Have the governance conversation now. Not next quarter. Not when you finish the current sprint. Now. Because every week you wait, the codebase drifts further, the habits calcify deeper, and the cost of correction increases.
The Factory Metaphor Is Not an Accident
A slop factory is still a factory. It has inputs. It has outputs. It has processes and capacity and throughput. The problem is not the machinery. The problem is that nobody designed the quality system for what the machinery now produces.
You would never install a manufacturing line that produces ten times the volume and keep the same two inspectors at the end of the belt. That is obviously insane. But that is exactly what you did with your SDLC.
AI is the most powerful tool your engineering organization has ever been handed. It is genuinely transformative. But transformation without intention is just faster entropy.

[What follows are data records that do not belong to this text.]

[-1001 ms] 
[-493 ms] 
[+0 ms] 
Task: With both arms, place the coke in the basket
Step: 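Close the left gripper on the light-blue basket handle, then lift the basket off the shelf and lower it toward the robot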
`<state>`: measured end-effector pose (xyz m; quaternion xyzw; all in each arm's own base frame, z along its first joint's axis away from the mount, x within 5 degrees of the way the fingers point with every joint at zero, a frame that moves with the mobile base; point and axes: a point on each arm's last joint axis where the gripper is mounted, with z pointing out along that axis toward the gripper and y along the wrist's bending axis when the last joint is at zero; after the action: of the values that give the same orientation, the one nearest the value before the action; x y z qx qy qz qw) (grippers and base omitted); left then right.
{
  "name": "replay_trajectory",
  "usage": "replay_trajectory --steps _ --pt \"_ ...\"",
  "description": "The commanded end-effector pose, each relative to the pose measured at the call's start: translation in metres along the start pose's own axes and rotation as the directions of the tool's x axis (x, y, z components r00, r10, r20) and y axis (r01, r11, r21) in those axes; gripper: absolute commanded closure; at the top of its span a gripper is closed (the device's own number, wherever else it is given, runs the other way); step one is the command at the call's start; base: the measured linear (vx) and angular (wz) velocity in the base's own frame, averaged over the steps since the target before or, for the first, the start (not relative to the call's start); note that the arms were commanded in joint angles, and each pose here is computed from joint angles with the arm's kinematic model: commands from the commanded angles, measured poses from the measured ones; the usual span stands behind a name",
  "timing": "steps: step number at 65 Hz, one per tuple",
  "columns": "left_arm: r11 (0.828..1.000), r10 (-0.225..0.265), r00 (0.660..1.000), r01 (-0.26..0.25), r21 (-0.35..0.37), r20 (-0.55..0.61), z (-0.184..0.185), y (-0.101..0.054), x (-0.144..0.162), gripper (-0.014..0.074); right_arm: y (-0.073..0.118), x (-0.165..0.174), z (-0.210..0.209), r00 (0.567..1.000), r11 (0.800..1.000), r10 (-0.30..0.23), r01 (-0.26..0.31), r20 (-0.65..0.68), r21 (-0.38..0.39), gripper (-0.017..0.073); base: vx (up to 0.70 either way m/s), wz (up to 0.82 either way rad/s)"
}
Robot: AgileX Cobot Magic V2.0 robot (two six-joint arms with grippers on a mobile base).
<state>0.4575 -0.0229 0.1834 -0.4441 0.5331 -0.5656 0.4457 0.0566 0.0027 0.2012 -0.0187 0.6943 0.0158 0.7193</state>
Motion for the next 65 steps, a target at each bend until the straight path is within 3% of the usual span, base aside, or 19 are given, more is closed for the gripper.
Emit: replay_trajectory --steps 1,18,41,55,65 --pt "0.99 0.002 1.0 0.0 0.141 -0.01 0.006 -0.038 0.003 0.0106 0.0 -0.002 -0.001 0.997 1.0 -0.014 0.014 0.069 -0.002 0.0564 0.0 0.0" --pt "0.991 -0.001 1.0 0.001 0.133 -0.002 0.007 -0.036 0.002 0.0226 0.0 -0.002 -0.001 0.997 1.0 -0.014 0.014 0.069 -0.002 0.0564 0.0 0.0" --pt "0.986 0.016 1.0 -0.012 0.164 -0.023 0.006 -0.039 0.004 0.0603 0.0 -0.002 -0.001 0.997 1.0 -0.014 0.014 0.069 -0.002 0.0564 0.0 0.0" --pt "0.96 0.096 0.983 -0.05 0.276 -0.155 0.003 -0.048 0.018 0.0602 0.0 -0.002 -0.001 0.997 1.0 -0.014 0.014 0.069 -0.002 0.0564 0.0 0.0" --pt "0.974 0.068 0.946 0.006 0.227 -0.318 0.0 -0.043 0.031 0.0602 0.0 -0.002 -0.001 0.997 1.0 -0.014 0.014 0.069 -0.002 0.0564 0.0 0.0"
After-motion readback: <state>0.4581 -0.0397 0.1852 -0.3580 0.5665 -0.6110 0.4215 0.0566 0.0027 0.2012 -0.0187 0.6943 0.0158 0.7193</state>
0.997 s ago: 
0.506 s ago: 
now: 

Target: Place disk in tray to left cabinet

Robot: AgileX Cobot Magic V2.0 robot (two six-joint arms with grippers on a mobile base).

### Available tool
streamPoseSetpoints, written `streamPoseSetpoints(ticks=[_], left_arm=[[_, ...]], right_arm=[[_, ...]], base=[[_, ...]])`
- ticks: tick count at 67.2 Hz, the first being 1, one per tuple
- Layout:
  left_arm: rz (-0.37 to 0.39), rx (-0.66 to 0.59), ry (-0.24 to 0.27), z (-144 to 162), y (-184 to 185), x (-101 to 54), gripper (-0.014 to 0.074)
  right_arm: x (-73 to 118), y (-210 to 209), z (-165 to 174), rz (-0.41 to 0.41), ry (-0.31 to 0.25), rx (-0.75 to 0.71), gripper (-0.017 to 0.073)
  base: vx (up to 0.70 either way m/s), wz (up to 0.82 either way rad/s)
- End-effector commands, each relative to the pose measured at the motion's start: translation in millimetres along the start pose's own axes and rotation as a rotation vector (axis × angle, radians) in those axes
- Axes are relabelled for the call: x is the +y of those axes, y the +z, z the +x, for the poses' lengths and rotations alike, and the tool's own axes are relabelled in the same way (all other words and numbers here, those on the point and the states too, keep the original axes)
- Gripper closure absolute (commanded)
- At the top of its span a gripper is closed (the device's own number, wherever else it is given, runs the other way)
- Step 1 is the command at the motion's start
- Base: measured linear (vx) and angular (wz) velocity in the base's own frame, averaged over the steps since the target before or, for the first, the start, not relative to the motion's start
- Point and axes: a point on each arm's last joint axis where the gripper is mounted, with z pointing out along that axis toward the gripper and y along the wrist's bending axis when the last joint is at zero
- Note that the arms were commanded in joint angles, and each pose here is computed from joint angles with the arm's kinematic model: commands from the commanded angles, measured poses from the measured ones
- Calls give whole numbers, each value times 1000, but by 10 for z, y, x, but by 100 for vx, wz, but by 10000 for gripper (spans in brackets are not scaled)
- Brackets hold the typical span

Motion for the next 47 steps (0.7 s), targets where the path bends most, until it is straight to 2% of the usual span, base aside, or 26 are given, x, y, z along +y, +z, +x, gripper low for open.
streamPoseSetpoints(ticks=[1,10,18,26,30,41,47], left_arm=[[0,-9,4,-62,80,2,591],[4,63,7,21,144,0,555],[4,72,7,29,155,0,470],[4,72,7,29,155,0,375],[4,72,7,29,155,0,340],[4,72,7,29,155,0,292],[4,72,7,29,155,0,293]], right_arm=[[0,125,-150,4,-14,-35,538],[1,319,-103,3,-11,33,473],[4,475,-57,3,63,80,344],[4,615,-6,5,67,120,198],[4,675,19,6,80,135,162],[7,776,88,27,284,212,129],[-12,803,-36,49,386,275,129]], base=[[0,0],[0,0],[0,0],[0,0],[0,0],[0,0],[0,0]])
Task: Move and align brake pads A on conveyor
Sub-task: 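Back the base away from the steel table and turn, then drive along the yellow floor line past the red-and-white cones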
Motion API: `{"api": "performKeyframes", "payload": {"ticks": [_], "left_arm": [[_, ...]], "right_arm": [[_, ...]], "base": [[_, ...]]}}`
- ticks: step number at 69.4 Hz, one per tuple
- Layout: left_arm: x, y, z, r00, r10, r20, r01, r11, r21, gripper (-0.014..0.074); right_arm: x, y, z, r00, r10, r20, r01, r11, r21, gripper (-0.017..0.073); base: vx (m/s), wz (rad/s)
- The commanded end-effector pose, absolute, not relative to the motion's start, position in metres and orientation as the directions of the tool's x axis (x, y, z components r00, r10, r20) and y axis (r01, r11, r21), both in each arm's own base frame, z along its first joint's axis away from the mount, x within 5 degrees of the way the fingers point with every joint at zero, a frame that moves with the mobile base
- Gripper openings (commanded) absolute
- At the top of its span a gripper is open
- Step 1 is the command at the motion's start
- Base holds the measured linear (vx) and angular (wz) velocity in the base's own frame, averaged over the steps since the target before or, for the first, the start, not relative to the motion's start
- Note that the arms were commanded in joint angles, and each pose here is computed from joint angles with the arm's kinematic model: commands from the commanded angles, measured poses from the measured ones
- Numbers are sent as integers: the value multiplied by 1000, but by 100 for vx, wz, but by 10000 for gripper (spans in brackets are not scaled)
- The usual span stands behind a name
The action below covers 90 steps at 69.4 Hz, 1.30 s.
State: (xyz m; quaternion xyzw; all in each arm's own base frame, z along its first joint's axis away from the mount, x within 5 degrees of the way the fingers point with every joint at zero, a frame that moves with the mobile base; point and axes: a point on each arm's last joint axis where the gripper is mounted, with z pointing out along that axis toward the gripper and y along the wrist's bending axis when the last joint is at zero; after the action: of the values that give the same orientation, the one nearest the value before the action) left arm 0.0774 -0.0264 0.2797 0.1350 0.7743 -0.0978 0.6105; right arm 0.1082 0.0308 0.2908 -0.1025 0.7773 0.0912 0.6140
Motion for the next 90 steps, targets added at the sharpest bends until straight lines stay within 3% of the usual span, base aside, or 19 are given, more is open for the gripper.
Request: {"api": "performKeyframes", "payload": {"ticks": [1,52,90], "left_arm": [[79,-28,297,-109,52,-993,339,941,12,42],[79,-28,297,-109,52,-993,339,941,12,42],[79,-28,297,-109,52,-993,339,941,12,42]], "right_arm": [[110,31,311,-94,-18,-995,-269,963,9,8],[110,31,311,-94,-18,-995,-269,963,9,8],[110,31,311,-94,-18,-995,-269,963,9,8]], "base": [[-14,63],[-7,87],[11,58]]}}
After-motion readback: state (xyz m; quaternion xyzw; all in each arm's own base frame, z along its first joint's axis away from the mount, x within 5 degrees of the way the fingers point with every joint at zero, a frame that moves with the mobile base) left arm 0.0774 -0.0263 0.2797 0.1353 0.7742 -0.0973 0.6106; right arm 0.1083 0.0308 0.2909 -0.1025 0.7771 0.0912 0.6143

You do not have an AI problem. You have a governance problem that AI made visible. The codebase was always going to reflect the quality of your process. You just never generated enough code fast enough for the gaps to matter.
Now you do.
Fix the process. Redesign the governance. Make the intentional choices you skipped when the demo looked impressive and the adoption metrics made the quarterly slide look good.
Or keep running the slop factory. Your competitors who figured this out are not waiting.